> _Task_
Filter out all lines without the word "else" from the data below, please, and copy the rest.

Dataset entries:
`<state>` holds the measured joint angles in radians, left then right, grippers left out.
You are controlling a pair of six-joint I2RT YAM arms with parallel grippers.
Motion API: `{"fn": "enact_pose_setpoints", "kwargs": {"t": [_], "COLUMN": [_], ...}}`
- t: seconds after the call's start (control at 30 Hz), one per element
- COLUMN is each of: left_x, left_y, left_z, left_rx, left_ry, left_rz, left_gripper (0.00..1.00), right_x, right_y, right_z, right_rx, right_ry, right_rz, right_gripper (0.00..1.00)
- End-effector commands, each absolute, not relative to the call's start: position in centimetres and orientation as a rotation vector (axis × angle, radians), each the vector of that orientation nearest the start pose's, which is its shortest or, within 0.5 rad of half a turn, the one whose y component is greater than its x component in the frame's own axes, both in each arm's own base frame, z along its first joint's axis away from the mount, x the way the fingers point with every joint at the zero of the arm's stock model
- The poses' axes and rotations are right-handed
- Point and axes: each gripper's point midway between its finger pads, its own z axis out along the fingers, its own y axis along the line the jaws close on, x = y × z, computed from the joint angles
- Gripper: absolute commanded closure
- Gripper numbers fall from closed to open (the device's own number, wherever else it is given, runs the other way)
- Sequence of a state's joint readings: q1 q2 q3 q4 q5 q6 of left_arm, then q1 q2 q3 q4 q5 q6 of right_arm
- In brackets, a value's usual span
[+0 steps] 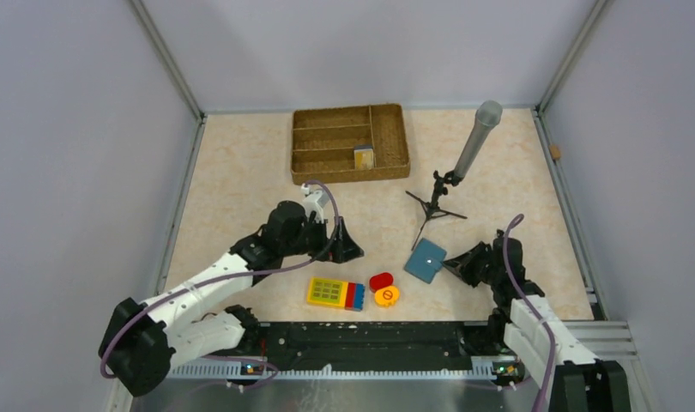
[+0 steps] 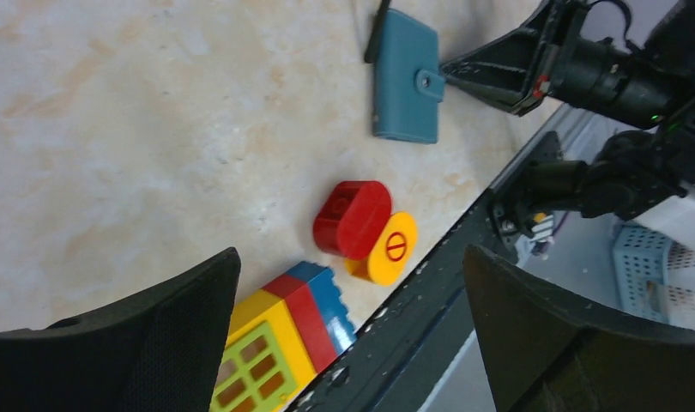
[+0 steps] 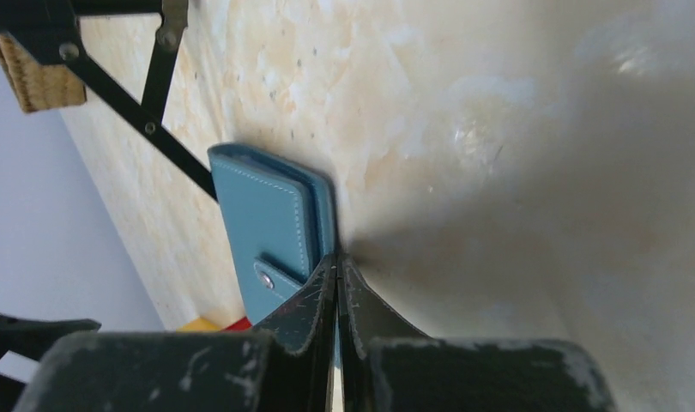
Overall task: Put the credit cards into the card holder
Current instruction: Pick up the card holder from the center of the board.
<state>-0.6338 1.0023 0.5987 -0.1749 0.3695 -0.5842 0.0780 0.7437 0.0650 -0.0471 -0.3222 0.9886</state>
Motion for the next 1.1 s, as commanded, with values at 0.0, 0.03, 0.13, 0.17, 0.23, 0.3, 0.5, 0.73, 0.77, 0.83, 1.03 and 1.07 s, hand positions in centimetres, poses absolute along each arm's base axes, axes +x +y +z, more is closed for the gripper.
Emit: {"fn": "enact_pose_setpoints", "kwargs": {"t": [0.0,0.03,0.13,0.17,0.23,0.3,0.5,0.73,0.77,0.83,1.03,1.07], "left_x": [19.8,19.7,19.5,19.5,19.7,20.2,22.0,22.2,22.3,22.3,20.8,20.7], "left_y": [-29.3,-30.0,-32.3,-33.1,-34.6,-35.9,-38.7,-40.8,-40.8,-41.1,-42.2,-42.4], "left_z": [18.1,18.2,18.3,18.2,18.0,17.3,13.1,9.2,8.9,8.1,5.8,5.7], "left_rx": [0.208,0.209,0.226,0.236,0.265,0.3,0.408,0.449,0.451,0.455,0.485,0.49], "left_ry": [2.112,2.105,2.092,2.094,2.094,2.104,2.199,2.302,2.308,2.33,2.41,2.418], "left_rz": [-1.316,-1.344,-1.411,-1.428,-1.445,-1.426,-1.308,-1.29,-1.278,-1.263,-1.298,-1.298], "left_gripper": [0.01,0.01,0.01,0.02,0.04,0.07,0.21,0.31,0.31,0.32,0.39,0.4], "right_x": [19.1,19.0,18.8,18.8,18.6,18.5,18.2,18.4,18.4,18.4,18.5,18.6], "right_y": [12.2,12.3,12.4,12.4,12.1,11.8,11.7,11.8,11.8,11.6,11.6,11.6], "right_z": [3.4,3.8,4.3,4.3,3.9,3.6,3.3,2.6,2.5,2.2,1.8,1.7], "right_rx": [0.796,0.793,0.795,0.794,0.793,0.793,0.786,0.806,0.808,0.816,0.803,0.799], "right_ry": [2.29,2.288,2.283,2.284,2.294,2.307,2.326,2.3,2.3,2.306,2.323,2.324], "right_rz": [1.004,1.017,1.029,1.021,0.987,0.956,0.941,0.966,0.963,0.95,0.935,0.933], "right_gripper": [1.0,1.0,1.0,1.0,1.0,1.0,0.79,0.76,0.76,0.76,0.76,0.76]}}
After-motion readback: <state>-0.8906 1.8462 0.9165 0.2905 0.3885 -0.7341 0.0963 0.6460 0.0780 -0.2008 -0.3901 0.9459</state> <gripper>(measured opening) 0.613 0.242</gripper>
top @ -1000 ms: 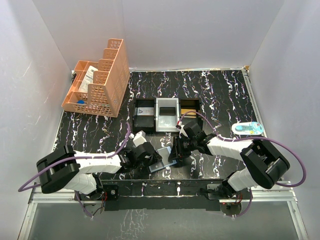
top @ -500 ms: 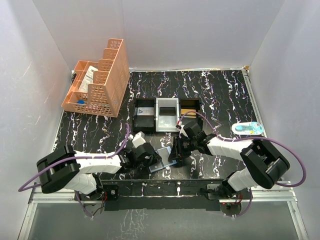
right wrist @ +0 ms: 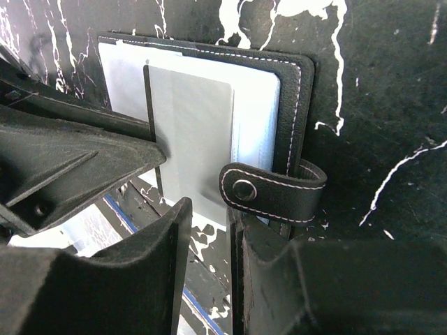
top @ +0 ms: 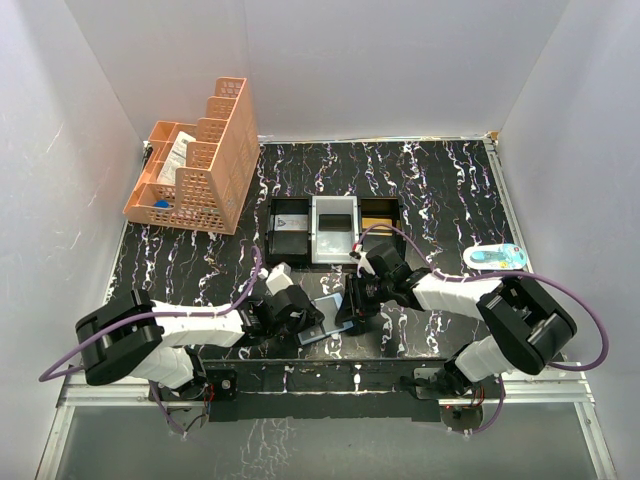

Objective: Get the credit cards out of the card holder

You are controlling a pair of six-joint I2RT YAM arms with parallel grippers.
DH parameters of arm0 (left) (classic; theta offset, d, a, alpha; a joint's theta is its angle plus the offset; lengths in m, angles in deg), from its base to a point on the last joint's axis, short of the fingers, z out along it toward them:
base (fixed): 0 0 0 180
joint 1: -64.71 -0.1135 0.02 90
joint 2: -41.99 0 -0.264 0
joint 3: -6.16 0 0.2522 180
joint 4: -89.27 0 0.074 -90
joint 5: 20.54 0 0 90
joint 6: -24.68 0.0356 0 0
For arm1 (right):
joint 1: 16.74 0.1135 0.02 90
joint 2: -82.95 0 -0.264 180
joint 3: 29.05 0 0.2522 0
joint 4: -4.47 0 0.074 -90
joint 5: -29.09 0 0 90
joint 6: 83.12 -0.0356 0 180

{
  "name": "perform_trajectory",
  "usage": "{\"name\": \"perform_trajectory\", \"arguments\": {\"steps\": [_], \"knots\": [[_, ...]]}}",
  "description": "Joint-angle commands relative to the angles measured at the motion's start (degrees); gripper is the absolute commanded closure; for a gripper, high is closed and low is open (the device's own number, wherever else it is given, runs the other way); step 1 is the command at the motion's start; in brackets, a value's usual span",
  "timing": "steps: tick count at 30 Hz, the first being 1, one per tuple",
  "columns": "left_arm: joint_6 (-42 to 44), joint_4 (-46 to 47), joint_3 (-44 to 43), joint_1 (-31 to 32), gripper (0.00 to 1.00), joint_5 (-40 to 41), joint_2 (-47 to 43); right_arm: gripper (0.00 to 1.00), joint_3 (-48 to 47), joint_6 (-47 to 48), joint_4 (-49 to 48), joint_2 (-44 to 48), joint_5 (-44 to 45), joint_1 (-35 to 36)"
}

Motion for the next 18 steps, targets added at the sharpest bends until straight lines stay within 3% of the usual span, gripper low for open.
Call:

> _Answer_
- Gripper numbers fall from closed to open (the device's own number, wherever else it is given, runs the other way)
  "description": "Joint-angle commands relative to the angles measured at the motion's start (degrees); gripper is the absolute commanded closure; for a gripper, high is closed and low is open (the device's own number, wherever else it is given, runs the other way); step 1 is the command at the motion's start; in brackets, a value's usual span",

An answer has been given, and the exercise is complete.